Alors que la suspension de l’assistance alimentaire était redoutée pour novembre, le Programme alimentaire mondial (PAM) a finalement réussi à mobiliser les fonds nécessaires pour poursuivre la distribution de vivres jusqu’en mars 2026. Une annonce accueillie avec un profond sentiment de gratitude et de répit dans les camps.
Depuis octobre, la ration mensuelle a même été augmentée de 20 %, couvrant désormais 70 % des besoins alimentaires des réfugiés, contre seulement 50 % depuis le début de l’année. À Nyankanda, dans la commune de Ruyigi, à l’est du pays, la nouvelle a été saluée comme une bénédiction.

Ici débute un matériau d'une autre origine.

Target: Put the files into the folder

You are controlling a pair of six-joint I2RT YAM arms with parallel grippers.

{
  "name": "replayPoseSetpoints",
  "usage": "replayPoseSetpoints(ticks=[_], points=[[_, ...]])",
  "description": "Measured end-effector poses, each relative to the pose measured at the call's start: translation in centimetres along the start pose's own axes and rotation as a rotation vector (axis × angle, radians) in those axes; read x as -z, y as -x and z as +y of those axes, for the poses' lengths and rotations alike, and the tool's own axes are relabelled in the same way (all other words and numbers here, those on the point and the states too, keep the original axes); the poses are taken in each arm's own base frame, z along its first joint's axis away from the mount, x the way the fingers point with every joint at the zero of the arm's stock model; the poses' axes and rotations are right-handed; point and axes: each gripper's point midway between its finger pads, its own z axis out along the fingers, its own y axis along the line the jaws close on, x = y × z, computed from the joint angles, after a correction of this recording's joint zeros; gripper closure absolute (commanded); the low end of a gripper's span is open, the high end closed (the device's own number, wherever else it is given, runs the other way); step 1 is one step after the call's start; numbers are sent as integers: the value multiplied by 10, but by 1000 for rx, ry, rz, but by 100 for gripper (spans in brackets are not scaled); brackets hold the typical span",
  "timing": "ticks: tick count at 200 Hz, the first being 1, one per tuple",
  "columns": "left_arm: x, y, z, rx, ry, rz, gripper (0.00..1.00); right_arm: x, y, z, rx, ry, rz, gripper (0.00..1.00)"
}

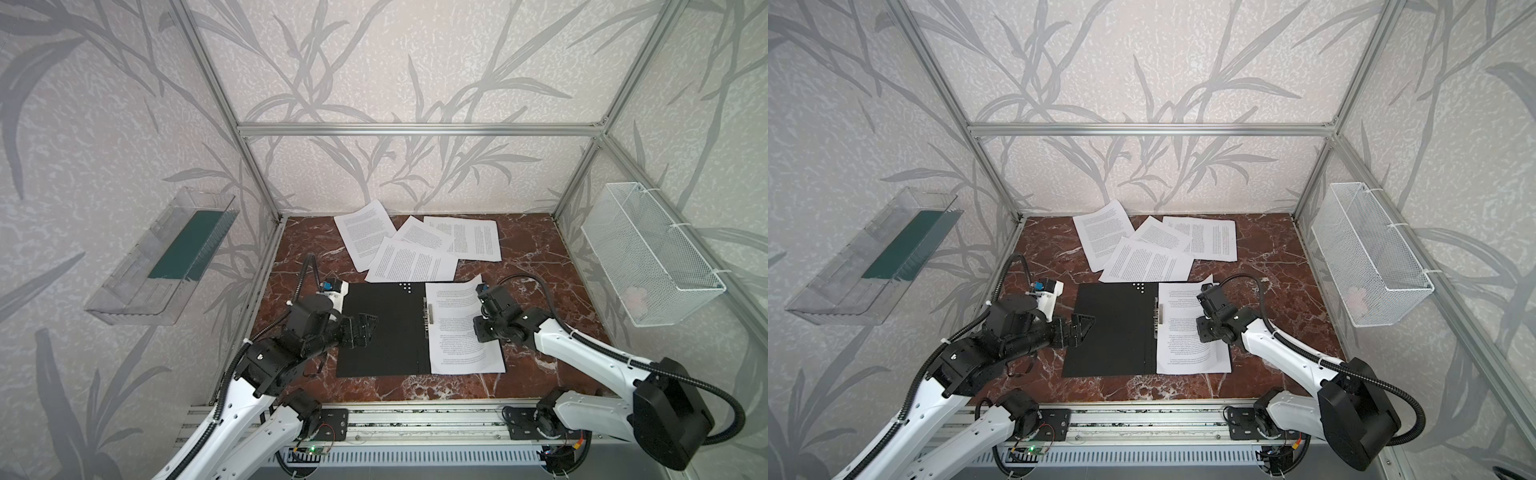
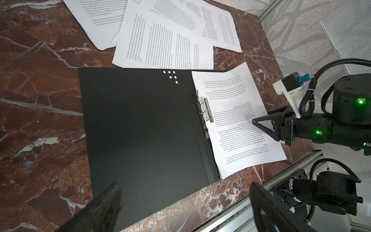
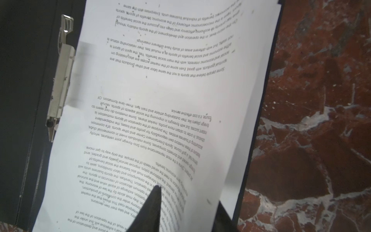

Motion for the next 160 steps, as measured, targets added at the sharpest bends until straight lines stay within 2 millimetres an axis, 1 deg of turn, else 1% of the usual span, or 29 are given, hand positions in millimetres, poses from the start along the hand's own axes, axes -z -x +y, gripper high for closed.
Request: replayPoseSetpoints(ticks=[22,38,55,86,109,123,132,143,160], points=[[-3,-1,1,1,7,13,1,-3,-1,-1,3,-9,9,63],[-6,-2,2,2,14,26,1,-3,0,-2,3,-17,8,59],[-9,-4,3,4,21,38,1,-3,0,-3,4,-24,5,46],[-13,-6,5,7,31,54,1,0,5,-11,-2,-67,-22,14],[-18,-8,6,18,38,68,1,8,14,-18,-17,-104,-69,0],[-26,-11,8,37,43,79,1,17,22,-20,-29,-117,-100,1],[-35,-14,10,56,45,84,1,24,28,-21,-34,-121,-125,1],[-48,-21,16,84,53,94,1,35,38,-20,-41,-111,-166,1],[-73,-37,30,136,90,133,1,53,53,-13,-54,-68,-232,1]])
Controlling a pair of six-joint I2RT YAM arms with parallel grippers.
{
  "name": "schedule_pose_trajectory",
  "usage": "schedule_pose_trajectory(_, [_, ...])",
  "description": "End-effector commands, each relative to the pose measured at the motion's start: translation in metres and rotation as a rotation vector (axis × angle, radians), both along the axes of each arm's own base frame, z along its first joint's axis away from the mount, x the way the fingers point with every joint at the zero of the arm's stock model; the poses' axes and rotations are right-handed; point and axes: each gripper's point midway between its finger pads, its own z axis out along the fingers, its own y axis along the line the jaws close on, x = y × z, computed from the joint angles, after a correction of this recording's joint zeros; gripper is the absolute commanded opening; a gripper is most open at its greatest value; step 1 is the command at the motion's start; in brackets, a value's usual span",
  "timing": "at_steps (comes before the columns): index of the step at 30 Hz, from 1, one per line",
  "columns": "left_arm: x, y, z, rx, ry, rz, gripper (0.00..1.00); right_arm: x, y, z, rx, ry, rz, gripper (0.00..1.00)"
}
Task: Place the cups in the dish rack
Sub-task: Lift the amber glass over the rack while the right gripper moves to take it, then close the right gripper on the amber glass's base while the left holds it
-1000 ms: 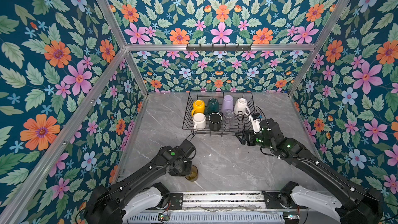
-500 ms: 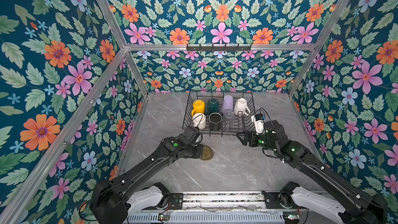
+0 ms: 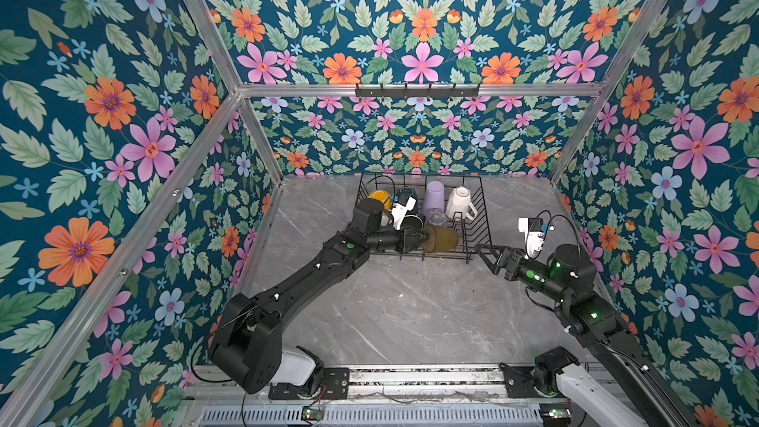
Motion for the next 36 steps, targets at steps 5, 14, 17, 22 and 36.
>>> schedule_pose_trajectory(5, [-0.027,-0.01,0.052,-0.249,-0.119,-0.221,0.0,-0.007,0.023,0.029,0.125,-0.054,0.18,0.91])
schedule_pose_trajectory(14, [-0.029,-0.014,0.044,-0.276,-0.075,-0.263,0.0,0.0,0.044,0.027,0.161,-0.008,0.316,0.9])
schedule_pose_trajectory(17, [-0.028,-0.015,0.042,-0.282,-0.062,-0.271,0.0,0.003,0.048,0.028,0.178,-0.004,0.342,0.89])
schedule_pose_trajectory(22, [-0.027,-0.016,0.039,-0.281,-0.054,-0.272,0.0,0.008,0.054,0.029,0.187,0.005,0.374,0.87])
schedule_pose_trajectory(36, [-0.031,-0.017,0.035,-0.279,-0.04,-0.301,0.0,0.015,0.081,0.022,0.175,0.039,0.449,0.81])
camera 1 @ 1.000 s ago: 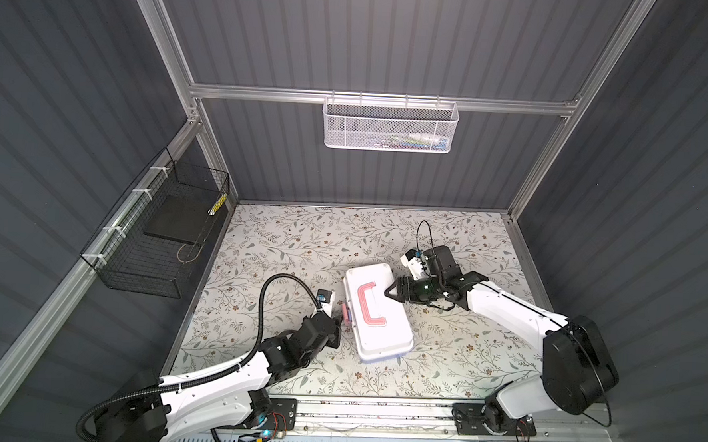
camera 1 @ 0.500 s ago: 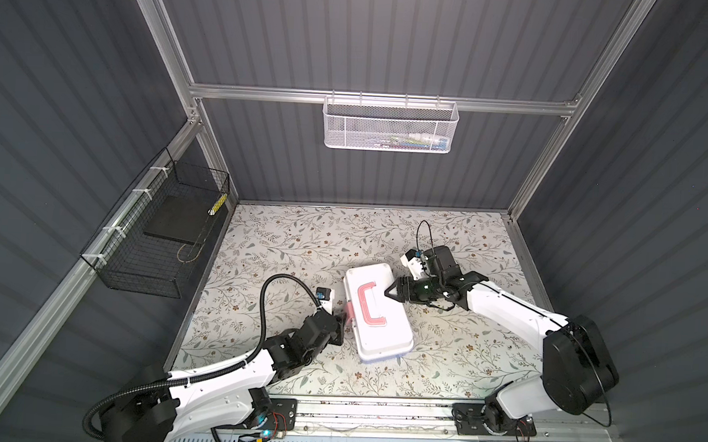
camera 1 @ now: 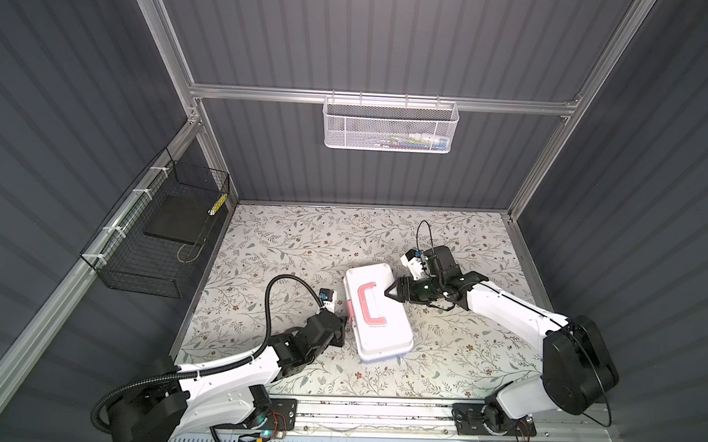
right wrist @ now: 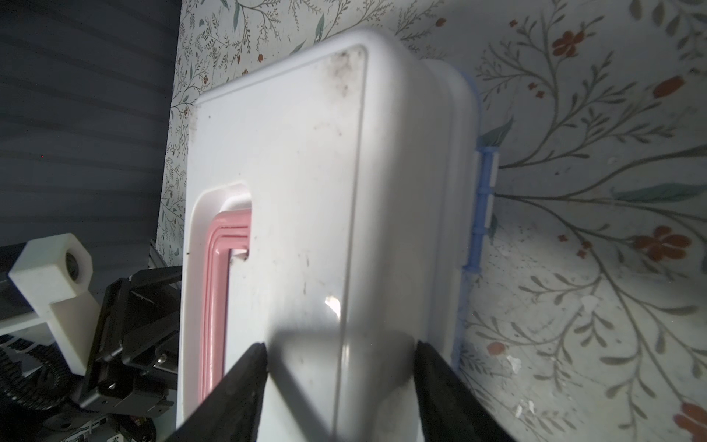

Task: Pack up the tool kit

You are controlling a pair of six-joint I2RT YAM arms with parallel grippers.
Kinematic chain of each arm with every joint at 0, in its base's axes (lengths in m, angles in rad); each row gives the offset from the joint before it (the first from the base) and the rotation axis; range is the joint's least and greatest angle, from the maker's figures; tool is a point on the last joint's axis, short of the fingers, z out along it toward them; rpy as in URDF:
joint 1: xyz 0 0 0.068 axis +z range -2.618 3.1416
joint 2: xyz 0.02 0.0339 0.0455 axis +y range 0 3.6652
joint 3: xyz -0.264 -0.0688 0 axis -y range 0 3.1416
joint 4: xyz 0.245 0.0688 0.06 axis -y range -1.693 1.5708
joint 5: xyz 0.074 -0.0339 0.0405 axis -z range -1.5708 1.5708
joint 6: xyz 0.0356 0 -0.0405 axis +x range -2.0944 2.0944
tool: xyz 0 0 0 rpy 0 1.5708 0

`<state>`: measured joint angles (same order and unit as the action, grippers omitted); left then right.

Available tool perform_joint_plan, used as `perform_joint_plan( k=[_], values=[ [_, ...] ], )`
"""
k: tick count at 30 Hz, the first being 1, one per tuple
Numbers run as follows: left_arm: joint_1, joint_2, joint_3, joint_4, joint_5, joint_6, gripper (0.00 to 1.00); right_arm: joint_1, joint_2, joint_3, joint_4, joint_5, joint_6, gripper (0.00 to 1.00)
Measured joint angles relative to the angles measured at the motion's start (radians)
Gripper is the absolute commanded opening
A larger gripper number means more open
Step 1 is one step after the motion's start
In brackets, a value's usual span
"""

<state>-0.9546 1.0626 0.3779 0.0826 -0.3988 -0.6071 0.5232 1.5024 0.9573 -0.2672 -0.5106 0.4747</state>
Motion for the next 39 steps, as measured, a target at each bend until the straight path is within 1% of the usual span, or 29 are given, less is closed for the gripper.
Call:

« Ces derniers mois, nous vivions dans la peur que l’aide s’arrête. Cela aurait plongé nos familles dans une précarité encore plus sévère », confie Ndagano, un réfugié congolais. « Aujourd’hui, nous sommes très reconnaissants que cette aide soit non seulement maintenue, mais aussi renforcée. »
Mais derrière ce souffle d’espoir, les défis restent nombreux. Les infrastructures sanitaires demeurent insuffisantes, les écoles manquent cruellement de matériel, et les possibilités d’autonomie économique sont quasi inexistantes. « Nous sommes contents pour la nourriture, mais la santé et l’éducation doivent aussi être renforcées », plaide Martha, réfugiée à Nyankanda.
Malgré la réduction des financements internationaux, le Burundi continue d’accueillir plus de 100 000 réfugiés répartis dans six camps et plusieurs zones urbaines, notamment à Bujumbura et Rumonge. La plupart sont originaires de la République démocratique du Congo, fuyant les violences récurrentes à l’Est.Une solidarité tenace, qui, même en période de crise, rappelle la force tranquille de ce petit pays d’accueil.